→ **Work required**
How many lines of the data include the string "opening"? State that number alone.

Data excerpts
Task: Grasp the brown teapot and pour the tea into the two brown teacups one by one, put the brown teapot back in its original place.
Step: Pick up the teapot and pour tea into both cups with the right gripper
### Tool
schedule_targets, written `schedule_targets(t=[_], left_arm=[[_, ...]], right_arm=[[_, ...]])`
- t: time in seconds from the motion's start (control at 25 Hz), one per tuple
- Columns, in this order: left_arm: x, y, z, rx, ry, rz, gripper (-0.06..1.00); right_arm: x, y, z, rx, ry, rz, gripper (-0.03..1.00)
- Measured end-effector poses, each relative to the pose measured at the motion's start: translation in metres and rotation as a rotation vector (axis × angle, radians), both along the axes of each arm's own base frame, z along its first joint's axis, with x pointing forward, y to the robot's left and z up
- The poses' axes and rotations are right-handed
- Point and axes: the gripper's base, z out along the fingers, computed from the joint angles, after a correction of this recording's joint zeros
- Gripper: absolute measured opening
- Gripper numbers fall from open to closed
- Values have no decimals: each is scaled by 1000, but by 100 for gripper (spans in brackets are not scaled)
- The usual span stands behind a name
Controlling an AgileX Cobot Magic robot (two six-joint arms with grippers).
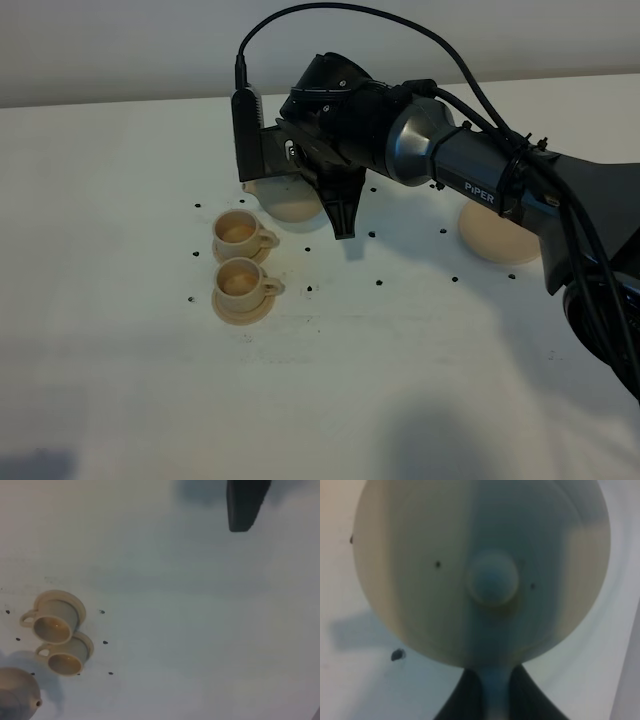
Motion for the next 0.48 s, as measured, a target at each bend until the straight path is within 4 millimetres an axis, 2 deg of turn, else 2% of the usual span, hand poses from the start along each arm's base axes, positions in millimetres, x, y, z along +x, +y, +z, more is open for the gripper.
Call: schedule_targets(t=[0.48], left_arm=[[0, 0, 0, 0, 0, 0, 61]], right_arm=[[-6, 9, 2, -59, -59, 56, 13]])
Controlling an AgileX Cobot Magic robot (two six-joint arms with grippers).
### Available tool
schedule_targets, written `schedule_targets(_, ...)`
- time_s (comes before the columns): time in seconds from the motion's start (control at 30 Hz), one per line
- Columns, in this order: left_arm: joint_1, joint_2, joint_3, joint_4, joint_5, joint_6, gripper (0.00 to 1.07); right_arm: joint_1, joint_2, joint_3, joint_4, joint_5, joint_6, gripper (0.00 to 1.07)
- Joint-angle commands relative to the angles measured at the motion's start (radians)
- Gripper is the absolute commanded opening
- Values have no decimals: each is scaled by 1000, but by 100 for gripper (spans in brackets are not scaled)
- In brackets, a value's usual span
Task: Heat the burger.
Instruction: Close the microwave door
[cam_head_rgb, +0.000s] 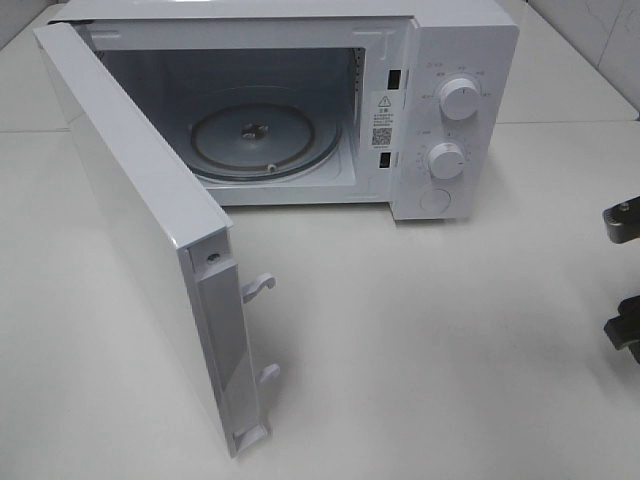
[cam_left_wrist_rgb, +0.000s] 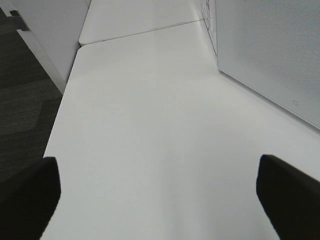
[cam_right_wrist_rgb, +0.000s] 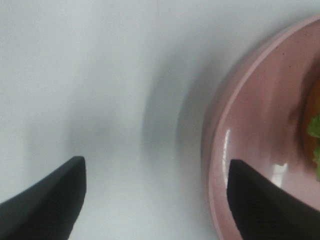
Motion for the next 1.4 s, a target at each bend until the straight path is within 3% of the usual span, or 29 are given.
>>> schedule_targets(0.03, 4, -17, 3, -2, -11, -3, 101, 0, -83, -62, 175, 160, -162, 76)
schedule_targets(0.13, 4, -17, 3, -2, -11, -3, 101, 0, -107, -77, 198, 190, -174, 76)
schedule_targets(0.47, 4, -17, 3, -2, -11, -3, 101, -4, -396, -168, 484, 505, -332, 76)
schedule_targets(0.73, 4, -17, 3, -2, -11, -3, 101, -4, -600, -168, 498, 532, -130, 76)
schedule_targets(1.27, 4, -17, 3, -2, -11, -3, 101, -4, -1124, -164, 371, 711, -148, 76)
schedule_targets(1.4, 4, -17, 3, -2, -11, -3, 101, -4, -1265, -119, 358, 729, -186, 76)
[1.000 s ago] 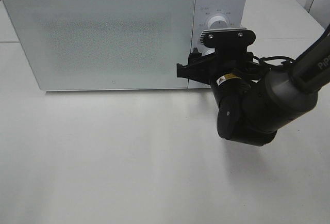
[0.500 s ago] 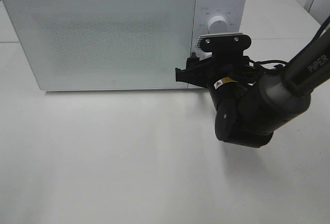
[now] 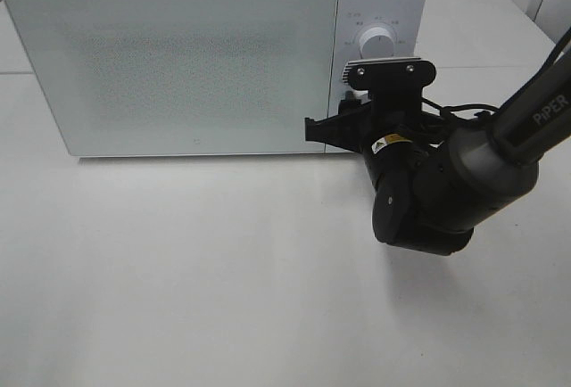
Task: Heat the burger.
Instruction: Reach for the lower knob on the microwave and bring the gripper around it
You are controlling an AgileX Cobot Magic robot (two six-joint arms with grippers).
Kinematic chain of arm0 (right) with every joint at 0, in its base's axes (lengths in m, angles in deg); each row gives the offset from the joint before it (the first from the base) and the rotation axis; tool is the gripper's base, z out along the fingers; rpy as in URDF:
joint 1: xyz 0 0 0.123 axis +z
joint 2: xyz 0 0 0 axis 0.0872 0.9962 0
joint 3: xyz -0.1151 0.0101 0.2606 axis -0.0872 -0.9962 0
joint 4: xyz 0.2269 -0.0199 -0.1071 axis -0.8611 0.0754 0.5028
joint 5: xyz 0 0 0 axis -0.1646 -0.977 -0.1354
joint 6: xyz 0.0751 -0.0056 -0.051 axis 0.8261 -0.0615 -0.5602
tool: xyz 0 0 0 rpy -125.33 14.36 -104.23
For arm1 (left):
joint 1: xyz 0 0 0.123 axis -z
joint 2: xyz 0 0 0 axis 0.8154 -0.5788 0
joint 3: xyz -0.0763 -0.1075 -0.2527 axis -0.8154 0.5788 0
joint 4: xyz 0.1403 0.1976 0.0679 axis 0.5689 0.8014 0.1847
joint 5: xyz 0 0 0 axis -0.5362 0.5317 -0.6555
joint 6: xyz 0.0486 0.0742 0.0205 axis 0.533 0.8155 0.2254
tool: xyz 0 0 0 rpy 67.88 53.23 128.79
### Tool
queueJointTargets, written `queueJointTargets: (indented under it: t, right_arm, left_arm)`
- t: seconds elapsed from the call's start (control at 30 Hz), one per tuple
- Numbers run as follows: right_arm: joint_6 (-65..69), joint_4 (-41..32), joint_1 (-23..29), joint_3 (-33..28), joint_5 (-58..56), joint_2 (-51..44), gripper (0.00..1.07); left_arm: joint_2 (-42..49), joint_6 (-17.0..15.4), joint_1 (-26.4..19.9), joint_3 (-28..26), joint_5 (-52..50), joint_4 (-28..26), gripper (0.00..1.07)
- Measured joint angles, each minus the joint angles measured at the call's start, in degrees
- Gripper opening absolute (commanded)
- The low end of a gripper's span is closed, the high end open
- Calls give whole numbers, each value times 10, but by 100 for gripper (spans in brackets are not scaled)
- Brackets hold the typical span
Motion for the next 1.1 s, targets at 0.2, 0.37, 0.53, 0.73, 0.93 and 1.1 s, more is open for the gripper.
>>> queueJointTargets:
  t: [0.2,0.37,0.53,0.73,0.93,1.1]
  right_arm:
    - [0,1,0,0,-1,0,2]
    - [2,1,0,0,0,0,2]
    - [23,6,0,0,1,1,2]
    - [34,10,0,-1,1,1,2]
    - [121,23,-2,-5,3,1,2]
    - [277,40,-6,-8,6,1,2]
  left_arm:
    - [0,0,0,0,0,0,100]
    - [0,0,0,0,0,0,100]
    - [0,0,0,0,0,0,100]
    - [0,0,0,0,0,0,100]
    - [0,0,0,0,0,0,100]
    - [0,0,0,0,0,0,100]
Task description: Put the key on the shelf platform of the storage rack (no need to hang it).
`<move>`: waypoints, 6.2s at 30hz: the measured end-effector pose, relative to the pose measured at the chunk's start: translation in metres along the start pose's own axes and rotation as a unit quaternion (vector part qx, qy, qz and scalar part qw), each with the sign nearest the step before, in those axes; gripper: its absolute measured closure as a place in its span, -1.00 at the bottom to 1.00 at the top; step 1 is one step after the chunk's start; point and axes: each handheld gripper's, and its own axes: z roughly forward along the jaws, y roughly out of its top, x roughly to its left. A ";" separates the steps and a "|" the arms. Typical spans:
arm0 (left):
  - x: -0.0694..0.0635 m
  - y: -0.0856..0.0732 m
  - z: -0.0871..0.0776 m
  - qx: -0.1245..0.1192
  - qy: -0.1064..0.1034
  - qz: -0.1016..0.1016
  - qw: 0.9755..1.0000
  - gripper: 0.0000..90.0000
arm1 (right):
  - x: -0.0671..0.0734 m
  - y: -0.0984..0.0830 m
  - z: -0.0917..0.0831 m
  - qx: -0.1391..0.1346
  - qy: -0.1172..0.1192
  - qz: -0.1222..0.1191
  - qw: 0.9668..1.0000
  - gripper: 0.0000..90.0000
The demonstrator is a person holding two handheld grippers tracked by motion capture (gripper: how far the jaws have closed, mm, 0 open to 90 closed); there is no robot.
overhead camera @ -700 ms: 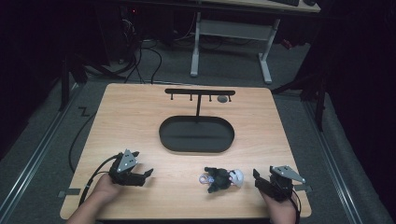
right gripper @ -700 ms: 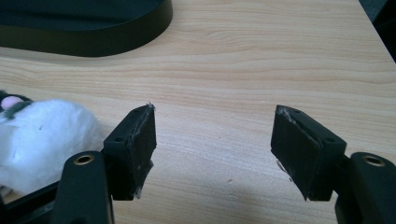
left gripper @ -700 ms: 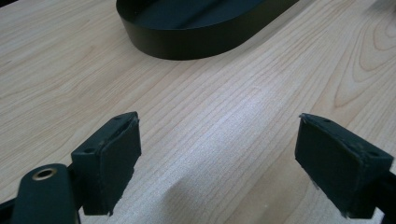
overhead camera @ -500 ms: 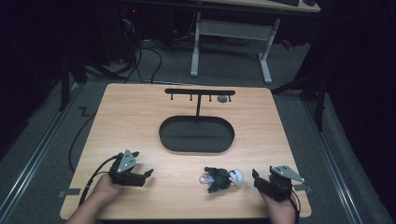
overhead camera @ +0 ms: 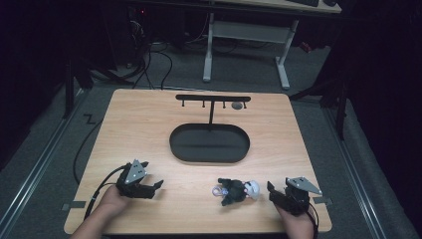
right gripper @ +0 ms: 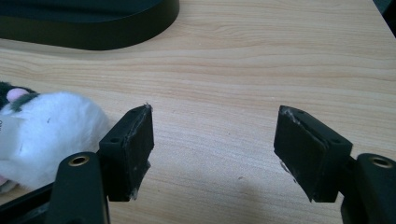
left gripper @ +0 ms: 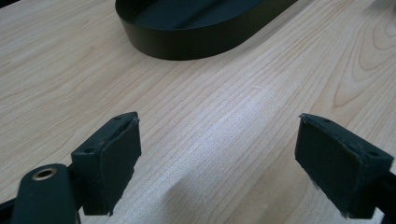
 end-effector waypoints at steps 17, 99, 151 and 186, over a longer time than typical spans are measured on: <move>0.000 0.000 0.000 0.000 -0.001 -0.001 1.000 -0.66 | 0.001 -0.001 0.001 0.005 0.004 0.002 1.000 -0.34; 0.000 -0.003 -0.005 -0.015 0.002 -0.002 1.000 -0.66 | 0.093 0.012 0.013 0.016 0.151 -0.133 0.979 0.98; 0.001 -0.002 -0.004 -0.015 -0.001 -0.005 1.000 -0.66 | 0.016 -0.001 0.000 0.067 0.040 -0.024 0.997 0.31; 0.000 -0.002 -0.004 -0.016 0.003 -0.001 1.000 -0.66 | 0.043 0.053 0.014 0.265 0.014 -0.108 0.958 -0.10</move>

→ **Answer to the problem**
3